EXERCISE DESCRIPTION
Each line of the data below that holds the word "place" is to be reported in full.
RAW DATA: Begin
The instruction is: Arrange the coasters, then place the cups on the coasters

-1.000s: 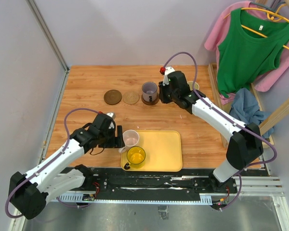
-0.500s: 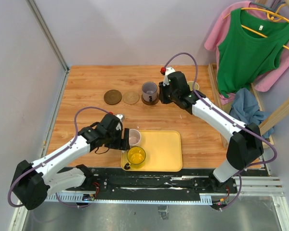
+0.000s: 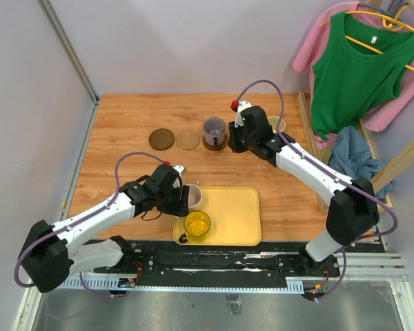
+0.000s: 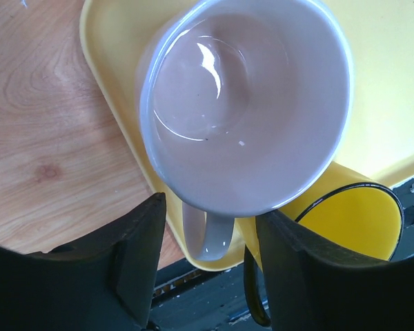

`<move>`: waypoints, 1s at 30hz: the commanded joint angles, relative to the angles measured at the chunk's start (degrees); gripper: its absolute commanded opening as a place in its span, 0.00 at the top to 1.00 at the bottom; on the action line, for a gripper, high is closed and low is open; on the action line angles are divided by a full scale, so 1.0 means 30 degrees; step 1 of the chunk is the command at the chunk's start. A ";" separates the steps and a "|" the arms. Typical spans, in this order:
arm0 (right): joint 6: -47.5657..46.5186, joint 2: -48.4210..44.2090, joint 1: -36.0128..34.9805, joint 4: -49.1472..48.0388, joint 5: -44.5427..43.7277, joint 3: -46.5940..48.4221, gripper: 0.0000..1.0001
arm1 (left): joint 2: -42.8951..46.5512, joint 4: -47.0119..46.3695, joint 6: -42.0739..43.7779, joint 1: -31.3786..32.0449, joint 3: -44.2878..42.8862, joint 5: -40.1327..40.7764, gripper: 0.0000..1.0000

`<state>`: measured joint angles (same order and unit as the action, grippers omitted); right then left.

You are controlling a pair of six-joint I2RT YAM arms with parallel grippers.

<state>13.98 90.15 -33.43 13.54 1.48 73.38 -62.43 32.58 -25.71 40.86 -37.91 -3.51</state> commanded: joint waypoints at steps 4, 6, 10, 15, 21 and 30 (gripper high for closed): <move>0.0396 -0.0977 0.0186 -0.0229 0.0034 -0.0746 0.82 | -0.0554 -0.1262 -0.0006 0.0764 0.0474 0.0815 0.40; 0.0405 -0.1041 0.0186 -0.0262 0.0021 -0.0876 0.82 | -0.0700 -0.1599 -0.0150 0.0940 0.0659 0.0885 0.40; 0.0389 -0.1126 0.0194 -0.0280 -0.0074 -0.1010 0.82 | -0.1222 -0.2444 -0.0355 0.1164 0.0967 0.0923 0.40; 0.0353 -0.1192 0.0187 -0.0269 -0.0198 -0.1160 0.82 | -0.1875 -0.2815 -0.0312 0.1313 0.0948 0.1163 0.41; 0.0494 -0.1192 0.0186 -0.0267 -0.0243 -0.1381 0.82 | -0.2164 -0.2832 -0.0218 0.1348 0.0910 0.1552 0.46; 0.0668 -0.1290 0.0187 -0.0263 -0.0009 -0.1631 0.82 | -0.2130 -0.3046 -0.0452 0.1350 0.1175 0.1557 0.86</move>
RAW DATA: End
SOLVED PROBLEM
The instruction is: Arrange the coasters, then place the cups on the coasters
`<move>`: waypoints, 1s at 30hz: the commanded joint angles, relative to the angles measured at the chunk's start (degrees); gripper: its absolute commanded opening as a place in its span, 0.00 at the top to 1.00 at the bottom; on the action line, for a gripper, high is closed and low is open; on the action line angles are divided by a full scale, so 1.0 means 30 degrees; step 1 of the chunk is the command at the chunk's start. A ";" separates the steps and a "|" the arms. Typical spans, in this order:

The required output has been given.